- _Assigned task_
Output exactly what appears from the line containing "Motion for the" to the end of the data below, and nothing more.
*** Provided data ***
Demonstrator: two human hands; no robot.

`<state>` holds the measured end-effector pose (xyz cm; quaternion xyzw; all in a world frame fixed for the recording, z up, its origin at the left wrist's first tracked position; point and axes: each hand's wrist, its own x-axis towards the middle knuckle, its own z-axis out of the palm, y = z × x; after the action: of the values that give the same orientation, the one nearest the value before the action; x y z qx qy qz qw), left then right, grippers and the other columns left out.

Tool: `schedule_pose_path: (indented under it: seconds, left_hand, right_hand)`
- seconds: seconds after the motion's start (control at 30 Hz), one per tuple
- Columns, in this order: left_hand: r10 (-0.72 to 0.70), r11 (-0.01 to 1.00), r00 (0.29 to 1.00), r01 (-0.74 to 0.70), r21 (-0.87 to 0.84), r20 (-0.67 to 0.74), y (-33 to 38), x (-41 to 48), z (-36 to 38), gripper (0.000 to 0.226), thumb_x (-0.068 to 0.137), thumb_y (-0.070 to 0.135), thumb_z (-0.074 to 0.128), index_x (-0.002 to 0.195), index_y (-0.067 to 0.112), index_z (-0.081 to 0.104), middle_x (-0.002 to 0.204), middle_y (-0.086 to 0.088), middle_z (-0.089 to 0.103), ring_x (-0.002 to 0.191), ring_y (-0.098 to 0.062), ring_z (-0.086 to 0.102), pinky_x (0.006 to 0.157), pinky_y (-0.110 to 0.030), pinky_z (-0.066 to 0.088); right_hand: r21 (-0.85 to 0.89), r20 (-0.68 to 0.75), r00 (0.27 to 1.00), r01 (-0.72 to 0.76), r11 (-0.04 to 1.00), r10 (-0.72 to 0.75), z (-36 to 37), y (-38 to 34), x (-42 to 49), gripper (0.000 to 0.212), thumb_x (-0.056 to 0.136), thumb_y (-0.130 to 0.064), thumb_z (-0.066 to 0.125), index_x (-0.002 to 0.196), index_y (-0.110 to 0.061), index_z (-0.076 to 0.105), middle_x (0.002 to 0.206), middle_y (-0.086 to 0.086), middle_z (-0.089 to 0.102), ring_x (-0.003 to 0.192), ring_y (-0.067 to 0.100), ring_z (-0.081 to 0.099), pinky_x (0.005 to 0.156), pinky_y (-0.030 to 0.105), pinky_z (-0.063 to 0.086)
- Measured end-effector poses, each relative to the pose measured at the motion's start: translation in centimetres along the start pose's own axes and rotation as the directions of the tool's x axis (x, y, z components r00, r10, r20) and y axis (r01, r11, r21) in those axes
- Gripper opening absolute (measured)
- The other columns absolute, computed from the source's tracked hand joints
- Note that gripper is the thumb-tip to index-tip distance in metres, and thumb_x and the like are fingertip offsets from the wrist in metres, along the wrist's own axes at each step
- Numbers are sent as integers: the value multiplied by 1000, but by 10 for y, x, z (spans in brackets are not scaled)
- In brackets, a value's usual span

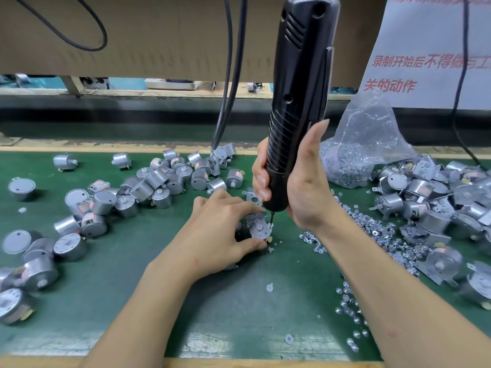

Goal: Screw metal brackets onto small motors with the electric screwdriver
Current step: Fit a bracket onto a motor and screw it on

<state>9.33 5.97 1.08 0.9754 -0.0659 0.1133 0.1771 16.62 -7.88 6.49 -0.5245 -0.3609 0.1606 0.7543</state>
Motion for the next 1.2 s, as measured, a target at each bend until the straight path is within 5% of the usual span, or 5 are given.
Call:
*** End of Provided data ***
- _Written solution_
Motion for the next 1.2 s, as measured, a target at each bend until the straight path is within 5% of the usual span, or 5 are given.
Call:

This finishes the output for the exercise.